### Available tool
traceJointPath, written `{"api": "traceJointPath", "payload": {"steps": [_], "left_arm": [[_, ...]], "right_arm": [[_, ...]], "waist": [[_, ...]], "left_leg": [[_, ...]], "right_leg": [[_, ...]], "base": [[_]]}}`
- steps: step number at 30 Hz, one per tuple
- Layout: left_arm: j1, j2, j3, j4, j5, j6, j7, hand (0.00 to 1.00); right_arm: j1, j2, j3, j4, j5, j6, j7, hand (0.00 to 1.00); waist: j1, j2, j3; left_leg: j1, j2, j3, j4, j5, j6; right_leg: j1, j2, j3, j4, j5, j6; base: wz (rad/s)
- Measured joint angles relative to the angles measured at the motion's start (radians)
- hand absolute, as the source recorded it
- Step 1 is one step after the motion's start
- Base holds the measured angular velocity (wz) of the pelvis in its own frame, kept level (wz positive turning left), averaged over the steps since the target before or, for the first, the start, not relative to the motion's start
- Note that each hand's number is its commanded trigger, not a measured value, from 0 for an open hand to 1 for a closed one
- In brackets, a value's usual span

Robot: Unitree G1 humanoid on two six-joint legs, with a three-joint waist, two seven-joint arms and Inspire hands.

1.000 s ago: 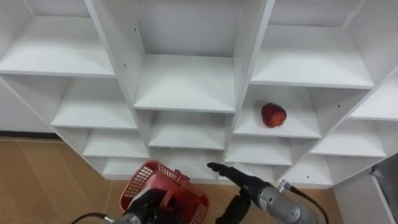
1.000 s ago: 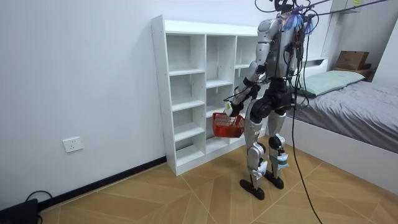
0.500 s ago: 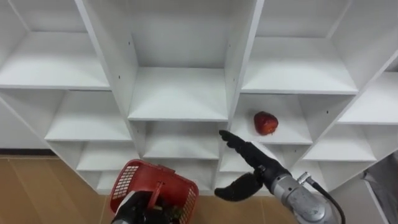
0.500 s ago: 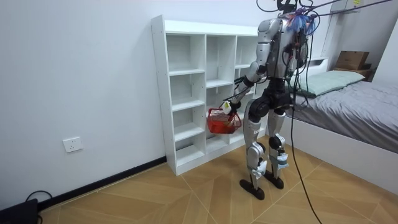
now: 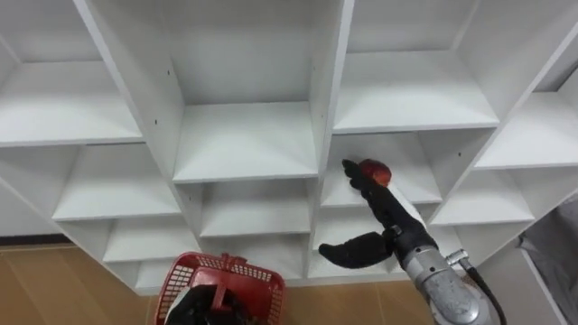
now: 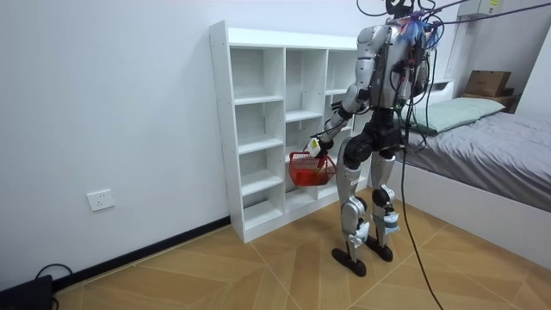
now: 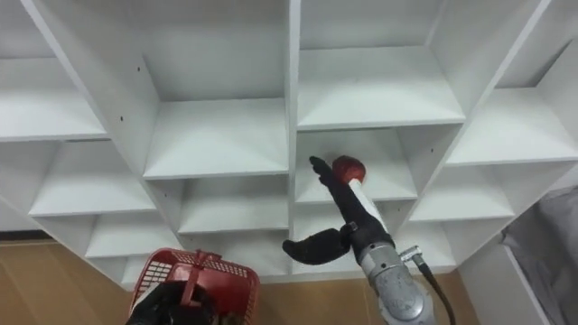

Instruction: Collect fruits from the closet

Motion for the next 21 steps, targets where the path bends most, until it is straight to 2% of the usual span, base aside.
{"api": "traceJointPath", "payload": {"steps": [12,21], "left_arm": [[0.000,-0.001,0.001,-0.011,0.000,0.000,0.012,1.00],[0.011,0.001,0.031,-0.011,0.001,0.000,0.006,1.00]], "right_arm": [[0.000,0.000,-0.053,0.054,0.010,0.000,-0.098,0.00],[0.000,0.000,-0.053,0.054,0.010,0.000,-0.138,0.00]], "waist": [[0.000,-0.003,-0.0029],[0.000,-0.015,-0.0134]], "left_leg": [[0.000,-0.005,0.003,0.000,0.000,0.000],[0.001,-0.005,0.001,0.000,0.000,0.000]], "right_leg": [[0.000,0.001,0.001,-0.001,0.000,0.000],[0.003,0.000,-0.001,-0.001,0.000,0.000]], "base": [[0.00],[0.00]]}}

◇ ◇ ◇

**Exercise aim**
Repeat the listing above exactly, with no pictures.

**Your response**
### Available tool
traceJointPath, written `{"api": "traceJointPath", "payload": {"steps": [_], "left_arm": [[_, ...]], "right_arm": [[_, ...]], "waist": [[_, ...]], "left_leg": [[_, ...]], "right_leg": [[_, ...]], "base": [[_]]}}`
- steps: step number at 30 Hz, one per tuple
- Layout: left_arm: j1, j2, j3, j4, j5, j6, j7, hand (0.00 to 1.00); right_arm: j1, j2, j3, j4, j5, j6, j7, hand (0.00 to 1.00); waist: j1, j2, j3; left_leg: j1, j2, j3, j4, j5, j6; right_leg: j1, j2, j3, j4, j5, j6; base: wz (rad/s)
- Measured joint angles relative to the angles measured at the motion's start (radians)
- hand absolute, as the source recorded it
- Step 1 is one step after the motion's start
- Base holds the measured angular velocity (wz) of the pelvis in its own frame, kept level (wz positive turning left), averaged over the steps since the target before or, for the first, the start, not relative to the motion's start
- Note that each hand's number is its commanded trigger, not a measured value, from 0 for an open hand to 1 for a closed one
- In brackets, a value's usual span

Robot: Unitree G1 humanoid on two six-joint legs, with a three-joint waist, two seven-joint arms and Inspire hands.

1.000 s ago: 
1.000 s ago: 
0.500 s ago: 
0.500 s ago: 
now: 
now: 
now: 

Instruction: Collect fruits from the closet

Motion for the next 21 steps, targets where the path bends most, until it is straight to 2% of the usual span, base aside.
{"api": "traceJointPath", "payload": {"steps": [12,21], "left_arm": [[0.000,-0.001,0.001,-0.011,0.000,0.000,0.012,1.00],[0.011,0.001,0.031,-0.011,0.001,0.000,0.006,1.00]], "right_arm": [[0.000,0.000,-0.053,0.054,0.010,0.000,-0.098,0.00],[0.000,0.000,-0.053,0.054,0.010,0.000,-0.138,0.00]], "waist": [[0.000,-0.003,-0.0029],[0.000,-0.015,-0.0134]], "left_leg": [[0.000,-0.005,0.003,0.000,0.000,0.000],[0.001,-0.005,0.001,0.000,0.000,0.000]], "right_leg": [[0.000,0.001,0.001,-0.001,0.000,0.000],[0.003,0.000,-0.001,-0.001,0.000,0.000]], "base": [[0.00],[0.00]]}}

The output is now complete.